2009-2010 : L’année pour écrire sa légende dans son club
Après deux années de bons et loyaux services, Erik Gerets laissa sa place à Didier Deschamps. Figure historique du club, DD nomma Niang capitaine. Un geste de confiance pour le trentenaire qui était devenu un joueur respecté et aimé à Marseille. Mais des titres étaient indispensables pour changer de catégorie. Outre l’arrivée de Deschamps, l’OM de MLD sortit le chéquier et s’offrit un mercato de premier plan. Lucho Gonzalez, Stéphane Mbia, Souleymane Diawara ou encore Gabi Heinze arrivaient avec une mission très claire : remporter un 9e titre de Ligue 1.
Solidement installé sur le front de l’attaque depuis le départ de Cissé en 2008, Niang commença sur les chapeaux de roue. Montpellier, fraîchement promu, vint se déplacer au Vélodrome en septembre 2009. Match de football ou session de bizutage au programme, Niang n’avait pas laissé place au choix. Le Sénégalais mis en exergue le panel de ses qualités de dribbleurs. Un but qu’il ne dût qu’à son talent.

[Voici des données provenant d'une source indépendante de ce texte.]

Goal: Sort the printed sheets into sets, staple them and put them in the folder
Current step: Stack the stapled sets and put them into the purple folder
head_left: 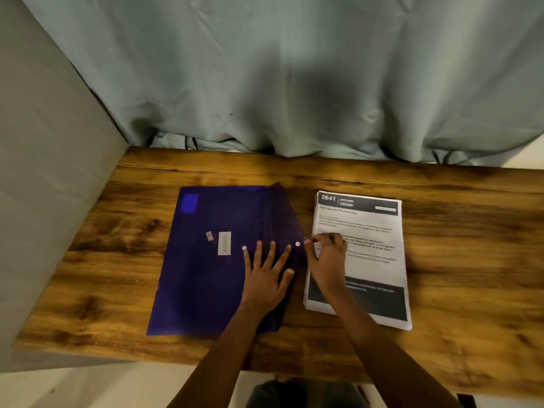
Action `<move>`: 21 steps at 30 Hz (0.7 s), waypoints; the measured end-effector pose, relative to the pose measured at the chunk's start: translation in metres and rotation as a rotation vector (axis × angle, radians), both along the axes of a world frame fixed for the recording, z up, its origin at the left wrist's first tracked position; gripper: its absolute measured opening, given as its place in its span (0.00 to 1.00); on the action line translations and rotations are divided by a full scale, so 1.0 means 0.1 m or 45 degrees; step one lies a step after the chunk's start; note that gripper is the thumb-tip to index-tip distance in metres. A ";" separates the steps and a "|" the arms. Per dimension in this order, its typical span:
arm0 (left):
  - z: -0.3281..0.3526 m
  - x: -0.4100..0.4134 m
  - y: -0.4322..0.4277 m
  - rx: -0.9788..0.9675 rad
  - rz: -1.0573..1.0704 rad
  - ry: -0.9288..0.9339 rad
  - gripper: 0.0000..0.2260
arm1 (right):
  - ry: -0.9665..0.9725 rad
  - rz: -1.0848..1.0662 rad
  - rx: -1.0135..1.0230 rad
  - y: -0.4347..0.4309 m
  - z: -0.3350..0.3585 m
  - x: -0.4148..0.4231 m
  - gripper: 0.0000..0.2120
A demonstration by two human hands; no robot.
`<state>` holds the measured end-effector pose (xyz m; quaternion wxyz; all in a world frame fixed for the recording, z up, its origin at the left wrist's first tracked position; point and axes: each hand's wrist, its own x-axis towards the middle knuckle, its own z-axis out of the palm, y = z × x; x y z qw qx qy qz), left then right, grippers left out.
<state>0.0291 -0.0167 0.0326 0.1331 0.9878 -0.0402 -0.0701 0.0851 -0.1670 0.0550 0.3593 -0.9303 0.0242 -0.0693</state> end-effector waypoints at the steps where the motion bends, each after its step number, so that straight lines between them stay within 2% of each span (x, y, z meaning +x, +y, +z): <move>1: 0.01 0.01 -0.01 0.023 0.001 0.005 0.35 | -0.009 -0.040 0.026 -0.08 0.03 0.00 0.11; 5: 0.03 0.01 -0.10 0.072 -0.005 0.001 0.40 | 0.005 -0.376 -0.115 -0.59 0.13 -0.03 0.17; 8: 0.01 0.02 -0.20 0.021 0.006 0.015 0.41 | 0.366 -0.617 -0.241 -0.97 0.20 -0.09 0.27; 10: -0.02 0.04 -0.26 -0.048 -0.019 0.043 0.40 | 0.533 -0.635 -0.234 -1.11 0.22 -0.13 0.33; 15: -0.08 0.05 -0.31 -0.140 -0.016 0.022 0.44 | 0.618 -0.568 -0.215 -1.18 0.20 -0.12 0.38; 19: -0.10 0.02 -0.33 -0.103 -0.061 -0.018 0.35 | 0.743 -0.552 -0.188 -1.23 0.24 -0.01 0.42; 21: -0.10 0.02 -0.33 -0.110 -0.069 -0.008 0.35 | 0.798 -0.524 -0.224 -1.25 0.27 0.02 0.44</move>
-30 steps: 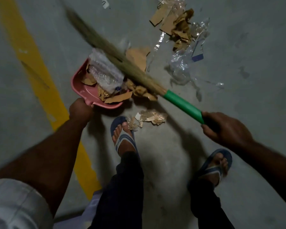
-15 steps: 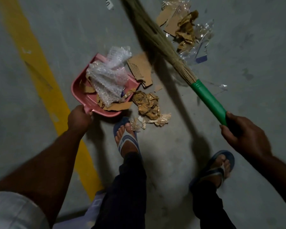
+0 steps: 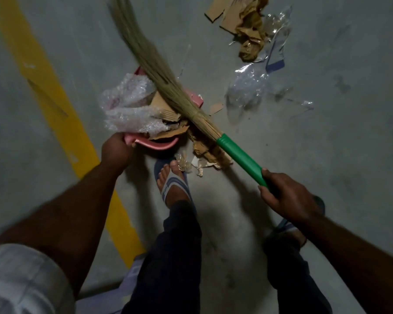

Très adroit techniquement, puissant, rapide, avec un sens du but d’exception, couplé à une finition qui ne cessait de progresser au fil des années, Mamadou Niang représentait l’archétype d’un attaquant complet, capable d’être aussi bien au début qu’à la conclusion des actions.
Un attaquant doté de quelques coups d’éclats qui traversèrent les âges, à l’instar de ce geste de toute beauté face à Thiago Silva en Ligue des Champions.
Malgré Niang, les Olympiens n’avancèrent guère, et subirent un retour de bâton terrible à la Mosson. Défaite cuisante 2-0 à Montpellier, 34 pts en 21 journées, les voyants n’étaient pas au vert. Déjà la 5e défaite, le moment idoine pour assumer son rôle de leader et réaliser un coup de génie, cette fois-ci, en dehors des terrains. Soufflé par Gaby Heinze pour revitaliser un groupe amorphe, et en compagnie de son ami d’enfance Souley Diawara, les deux Sénégalais simulèrent une fausse dispute au sein des vestiaires de la Commanderie pour inciter les autres coéquipiers à faire de même. Le but ? Laver le linge sale en famille, et repartir de l’avant. Les résultats d’une telle opération ? 13 victoires et 2 nuls sur les 15 matches suivants, un titre de champion de France, et une Coupe de la Ligue à la clé. Les Olympiens avaient été transfigurés. Au-delà, des paroles, Mamadou avait pris ses responsabilités également sur le terrain, en inscrivant notamment le but du 2-1 dans le match du titre, contre Rennes.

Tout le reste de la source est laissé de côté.